**WORK ORDER**
Within the listing that follows, how many lines contain the word "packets"? Only the number is wanted.

**DATA SHOWN**
------

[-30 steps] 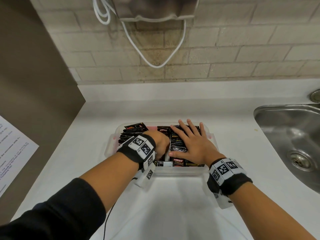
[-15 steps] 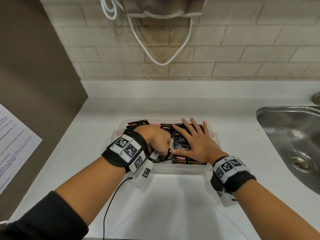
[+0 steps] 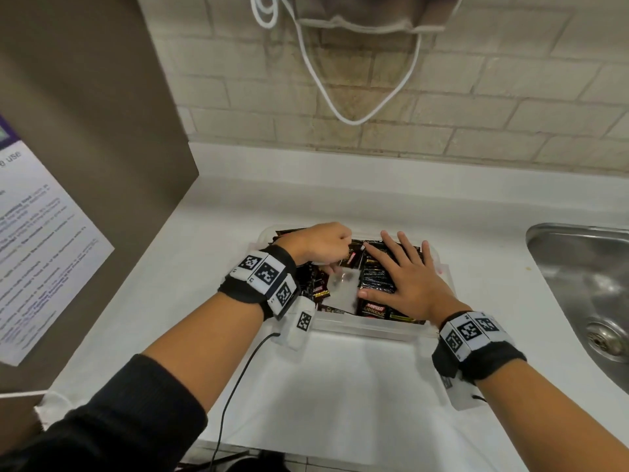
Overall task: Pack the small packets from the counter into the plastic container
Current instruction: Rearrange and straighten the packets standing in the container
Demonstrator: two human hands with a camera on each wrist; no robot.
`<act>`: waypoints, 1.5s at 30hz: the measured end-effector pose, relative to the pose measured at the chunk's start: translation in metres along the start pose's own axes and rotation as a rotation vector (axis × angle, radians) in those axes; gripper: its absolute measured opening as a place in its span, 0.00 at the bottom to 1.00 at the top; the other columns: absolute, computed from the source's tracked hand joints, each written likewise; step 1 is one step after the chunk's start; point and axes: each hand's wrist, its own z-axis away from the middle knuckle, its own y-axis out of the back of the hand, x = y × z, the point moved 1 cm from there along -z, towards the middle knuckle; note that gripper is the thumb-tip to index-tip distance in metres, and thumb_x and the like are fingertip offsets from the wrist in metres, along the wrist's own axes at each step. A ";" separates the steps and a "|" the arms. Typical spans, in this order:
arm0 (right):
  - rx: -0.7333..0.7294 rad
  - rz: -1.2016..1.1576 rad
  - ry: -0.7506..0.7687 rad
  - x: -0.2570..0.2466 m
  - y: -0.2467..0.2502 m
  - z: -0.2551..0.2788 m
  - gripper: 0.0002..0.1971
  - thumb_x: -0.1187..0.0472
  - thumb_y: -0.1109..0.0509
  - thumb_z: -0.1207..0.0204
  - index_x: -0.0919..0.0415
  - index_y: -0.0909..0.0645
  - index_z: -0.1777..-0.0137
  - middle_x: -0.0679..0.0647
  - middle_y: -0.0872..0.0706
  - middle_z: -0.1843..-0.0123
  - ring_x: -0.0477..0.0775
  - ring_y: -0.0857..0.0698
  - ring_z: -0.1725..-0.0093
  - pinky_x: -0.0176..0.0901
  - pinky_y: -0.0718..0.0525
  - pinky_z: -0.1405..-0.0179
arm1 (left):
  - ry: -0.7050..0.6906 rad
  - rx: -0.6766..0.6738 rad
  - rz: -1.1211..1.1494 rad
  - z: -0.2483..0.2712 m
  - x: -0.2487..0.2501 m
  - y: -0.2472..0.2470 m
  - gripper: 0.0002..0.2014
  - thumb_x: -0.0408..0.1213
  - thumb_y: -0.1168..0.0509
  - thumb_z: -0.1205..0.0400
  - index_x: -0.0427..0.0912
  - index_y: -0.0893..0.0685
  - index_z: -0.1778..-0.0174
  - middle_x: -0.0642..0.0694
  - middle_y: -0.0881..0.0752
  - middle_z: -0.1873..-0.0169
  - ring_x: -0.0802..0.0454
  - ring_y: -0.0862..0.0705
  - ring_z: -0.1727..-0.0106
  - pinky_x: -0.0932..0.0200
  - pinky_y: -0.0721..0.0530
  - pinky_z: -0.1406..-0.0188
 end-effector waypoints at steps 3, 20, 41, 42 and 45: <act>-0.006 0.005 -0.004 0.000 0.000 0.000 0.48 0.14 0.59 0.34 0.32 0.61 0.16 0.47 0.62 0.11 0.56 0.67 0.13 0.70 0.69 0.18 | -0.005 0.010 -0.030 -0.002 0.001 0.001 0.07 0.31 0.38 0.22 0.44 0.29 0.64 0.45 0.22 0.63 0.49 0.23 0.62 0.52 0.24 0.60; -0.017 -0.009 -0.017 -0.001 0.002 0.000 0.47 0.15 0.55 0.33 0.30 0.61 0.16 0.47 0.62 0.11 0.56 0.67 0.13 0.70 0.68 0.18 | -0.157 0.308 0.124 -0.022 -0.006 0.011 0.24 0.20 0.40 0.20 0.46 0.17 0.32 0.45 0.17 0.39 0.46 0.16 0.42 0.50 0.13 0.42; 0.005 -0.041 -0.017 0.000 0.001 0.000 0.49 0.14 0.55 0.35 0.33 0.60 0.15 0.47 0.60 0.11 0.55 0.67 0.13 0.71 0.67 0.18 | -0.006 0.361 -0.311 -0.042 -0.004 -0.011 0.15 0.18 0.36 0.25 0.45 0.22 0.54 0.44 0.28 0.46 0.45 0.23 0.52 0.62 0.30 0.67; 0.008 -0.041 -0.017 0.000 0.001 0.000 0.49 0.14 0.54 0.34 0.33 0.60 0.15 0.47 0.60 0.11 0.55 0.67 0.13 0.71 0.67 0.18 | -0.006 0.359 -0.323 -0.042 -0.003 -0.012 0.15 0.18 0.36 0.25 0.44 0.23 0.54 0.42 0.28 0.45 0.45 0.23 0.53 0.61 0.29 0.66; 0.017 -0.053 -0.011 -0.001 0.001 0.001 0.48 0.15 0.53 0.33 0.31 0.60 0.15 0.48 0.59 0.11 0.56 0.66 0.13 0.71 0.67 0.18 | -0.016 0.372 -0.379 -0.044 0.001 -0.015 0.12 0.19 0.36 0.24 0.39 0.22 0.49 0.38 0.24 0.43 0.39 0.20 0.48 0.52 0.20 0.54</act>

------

**SOLVED EXERCISE**
2